Thanks for the suggestions! I think I'll take a trip to PetCo sometime and see what they have. If their selection is crap I'll just order some anubias and java moss online. I'm planning on getting a few rocks and tying the anubias to those. These will be placed on the left side, and I will move my decoration towards the right. I'm planning on tying some java moss on top of the decoration too, and make it look a bit more natural.
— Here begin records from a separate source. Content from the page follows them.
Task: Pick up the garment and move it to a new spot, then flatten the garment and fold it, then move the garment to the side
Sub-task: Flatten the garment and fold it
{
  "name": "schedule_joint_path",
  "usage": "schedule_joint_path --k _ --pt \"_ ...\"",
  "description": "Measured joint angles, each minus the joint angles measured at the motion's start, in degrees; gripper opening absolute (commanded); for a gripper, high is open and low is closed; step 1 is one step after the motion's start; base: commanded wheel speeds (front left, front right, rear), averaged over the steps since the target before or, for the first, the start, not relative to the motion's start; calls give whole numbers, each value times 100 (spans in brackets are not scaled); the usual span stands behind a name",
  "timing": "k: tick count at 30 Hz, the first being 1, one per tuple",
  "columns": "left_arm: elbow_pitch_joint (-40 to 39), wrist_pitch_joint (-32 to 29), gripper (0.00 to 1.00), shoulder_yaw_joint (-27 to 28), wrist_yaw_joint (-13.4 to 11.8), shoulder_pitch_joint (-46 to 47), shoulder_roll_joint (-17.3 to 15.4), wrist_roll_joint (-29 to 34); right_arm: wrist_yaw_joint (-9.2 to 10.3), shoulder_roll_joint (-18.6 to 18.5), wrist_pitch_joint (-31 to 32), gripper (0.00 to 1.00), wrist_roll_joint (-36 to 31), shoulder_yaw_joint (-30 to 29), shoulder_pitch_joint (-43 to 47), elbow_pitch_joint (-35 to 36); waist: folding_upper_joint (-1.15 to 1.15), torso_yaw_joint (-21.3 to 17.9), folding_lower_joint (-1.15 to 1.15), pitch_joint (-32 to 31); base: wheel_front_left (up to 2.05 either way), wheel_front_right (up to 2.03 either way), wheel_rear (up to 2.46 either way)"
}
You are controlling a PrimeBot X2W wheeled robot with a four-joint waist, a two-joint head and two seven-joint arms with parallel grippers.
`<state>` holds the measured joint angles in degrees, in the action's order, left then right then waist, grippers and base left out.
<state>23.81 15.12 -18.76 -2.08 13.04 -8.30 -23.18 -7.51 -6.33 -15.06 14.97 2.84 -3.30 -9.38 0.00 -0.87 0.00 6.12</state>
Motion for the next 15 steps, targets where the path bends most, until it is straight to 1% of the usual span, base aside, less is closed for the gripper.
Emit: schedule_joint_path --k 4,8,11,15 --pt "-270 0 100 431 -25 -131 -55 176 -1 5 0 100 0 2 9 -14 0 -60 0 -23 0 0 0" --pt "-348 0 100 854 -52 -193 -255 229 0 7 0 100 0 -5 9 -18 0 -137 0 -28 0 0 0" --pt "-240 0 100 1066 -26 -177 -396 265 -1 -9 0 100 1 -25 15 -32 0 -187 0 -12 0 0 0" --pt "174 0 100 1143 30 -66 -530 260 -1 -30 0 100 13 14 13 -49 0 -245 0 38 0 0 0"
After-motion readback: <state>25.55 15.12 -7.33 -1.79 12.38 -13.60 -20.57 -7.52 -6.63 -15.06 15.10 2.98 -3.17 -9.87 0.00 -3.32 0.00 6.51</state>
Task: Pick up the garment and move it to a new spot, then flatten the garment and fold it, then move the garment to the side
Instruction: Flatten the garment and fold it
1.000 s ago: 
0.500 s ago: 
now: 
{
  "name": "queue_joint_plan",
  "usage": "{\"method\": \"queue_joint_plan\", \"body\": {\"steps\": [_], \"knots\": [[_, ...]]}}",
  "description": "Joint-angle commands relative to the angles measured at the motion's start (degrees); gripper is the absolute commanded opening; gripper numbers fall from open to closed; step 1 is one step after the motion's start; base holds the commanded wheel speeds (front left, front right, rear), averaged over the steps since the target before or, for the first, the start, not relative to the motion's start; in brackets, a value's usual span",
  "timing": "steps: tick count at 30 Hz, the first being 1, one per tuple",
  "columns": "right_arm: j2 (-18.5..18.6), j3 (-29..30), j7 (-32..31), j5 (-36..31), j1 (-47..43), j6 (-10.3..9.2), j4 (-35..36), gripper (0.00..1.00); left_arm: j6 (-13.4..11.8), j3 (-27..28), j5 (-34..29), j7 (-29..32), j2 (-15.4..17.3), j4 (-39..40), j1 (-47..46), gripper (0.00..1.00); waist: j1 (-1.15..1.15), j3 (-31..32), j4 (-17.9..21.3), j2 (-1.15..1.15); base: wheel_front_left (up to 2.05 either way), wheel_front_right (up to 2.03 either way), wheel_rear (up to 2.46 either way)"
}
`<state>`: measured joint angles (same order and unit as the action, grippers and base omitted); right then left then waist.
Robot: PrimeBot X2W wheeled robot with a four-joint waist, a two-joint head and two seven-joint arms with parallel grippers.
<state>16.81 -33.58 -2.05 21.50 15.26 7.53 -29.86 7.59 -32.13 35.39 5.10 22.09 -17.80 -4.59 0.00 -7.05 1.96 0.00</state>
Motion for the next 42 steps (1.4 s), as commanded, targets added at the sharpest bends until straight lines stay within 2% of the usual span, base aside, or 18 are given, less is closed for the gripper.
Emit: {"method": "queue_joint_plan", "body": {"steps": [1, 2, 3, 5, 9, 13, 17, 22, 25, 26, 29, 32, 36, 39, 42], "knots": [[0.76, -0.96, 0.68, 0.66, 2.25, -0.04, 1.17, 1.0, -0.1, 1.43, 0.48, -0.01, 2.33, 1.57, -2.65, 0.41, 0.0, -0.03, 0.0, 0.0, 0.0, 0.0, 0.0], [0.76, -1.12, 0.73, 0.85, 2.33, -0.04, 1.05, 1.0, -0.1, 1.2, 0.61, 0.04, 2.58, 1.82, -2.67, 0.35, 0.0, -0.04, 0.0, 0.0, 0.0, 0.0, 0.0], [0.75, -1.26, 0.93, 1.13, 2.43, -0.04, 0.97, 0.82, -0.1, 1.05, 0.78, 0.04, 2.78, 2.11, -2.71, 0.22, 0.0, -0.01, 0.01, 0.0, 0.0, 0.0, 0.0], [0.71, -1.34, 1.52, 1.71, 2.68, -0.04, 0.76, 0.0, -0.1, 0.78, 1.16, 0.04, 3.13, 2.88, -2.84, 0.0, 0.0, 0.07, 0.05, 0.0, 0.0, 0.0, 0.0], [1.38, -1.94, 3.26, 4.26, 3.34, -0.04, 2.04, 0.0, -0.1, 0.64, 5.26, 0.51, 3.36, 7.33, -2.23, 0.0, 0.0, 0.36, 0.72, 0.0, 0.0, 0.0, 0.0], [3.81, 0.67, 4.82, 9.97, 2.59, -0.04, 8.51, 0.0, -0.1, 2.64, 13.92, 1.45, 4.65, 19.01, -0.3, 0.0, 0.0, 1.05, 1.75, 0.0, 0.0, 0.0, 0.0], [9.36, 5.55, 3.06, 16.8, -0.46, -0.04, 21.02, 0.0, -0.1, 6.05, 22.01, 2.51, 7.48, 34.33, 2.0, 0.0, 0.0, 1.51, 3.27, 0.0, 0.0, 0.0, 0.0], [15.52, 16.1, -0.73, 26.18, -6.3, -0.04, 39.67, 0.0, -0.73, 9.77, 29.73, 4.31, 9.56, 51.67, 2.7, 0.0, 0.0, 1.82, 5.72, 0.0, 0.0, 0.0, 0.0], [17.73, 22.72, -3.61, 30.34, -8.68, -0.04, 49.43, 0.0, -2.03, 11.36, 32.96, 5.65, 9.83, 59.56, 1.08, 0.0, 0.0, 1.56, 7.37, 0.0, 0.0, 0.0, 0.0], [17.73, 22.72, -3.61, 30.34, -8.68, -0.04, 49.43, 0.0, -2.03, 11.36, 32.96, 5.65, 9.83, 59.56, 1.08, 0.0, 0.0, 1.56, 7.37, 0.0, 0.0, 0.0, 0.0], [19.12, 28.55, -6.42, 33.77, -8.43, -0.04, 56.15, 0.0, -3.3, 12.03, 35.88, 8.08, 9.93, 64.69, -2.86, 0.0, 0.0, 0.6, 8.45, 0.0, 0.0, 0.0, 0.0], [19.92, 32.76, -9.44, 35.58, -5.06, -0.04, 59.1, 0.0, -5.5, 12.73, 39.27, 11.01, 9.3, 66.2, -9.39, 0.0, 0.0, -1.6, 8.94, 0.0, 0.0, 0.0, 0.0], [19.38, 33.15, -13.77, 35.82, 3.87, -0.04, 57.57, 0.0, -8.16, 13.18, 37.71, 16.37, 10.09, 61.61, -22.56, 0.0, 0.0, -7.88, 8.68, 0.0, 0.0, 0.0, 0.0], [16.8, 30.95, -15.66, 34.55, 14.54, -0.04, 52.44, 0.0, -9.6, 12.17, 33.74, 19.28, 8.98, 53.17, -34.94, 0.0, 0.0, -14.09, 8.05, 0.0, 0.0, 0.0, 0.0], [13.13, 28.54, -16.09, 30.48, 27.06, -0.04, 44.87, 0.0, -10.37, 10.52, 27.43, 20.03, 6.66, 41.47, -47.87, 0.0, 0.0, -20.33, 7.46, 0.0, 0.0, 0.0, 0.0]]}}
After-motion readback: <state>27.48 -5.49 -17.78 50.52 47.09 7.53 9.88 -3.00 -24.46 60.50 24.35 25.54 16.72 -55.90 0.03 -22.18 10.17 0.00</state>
I'll update this thread with pictures when I get this done.


----------



## AcrimoniousArbiter (Jan 31, 2012)

I stopped by PetSmart and grabbed some pithy looking anacharis (which I hope will come back), and some amazing looking anubias 

Current tank status:


----------



## sssnel (Nov 8, 2011)

I like your current decoration (wood/rock thing). I absolutely think that tying plants to it would look great. You will see that your tank will just keep evolving. Start with what you have in mind. I believe incorporating your current decor will be a great start for you.


----------



## AcrimoniousArbiter (Jan 31, 2012)

Updated tank status:


----------



## AcrimoniousArbiter (Jan 31, 2012)

So I redid the tank again today, essentially taking it back to square one since the anubias on rock didn't make my tank look any better, and just made things too crowded. Here's my tank now, but I'm still trying to think of (cheap) ways to make it look more appealing.


----------



## AquaStudent (Jan 4, 2011)

DIY is the best way to go. Build it up slowly. A few quality plants that will work under your parameters will grow in time and really fill out a tank.


----------



## AcrimoniousArbiter (Jan 31, 2012)

Thanks, I think I'll wait a bit and see how the anacharis fills in (if it recovers).


----------



## AcrimoniousArbiter (Jan 31, 2012)

After reading a bit about aquascaping, and trying to follow a few tips on triangular design, I rearranged my decor and tied my anubias to my decoration. I'm thinking of getting some frogbit soon to float for that nice natural-light effect.


----------



## kcartwright856 (Jan 16, 2012)

You mentioned wanting to add black sand, correct?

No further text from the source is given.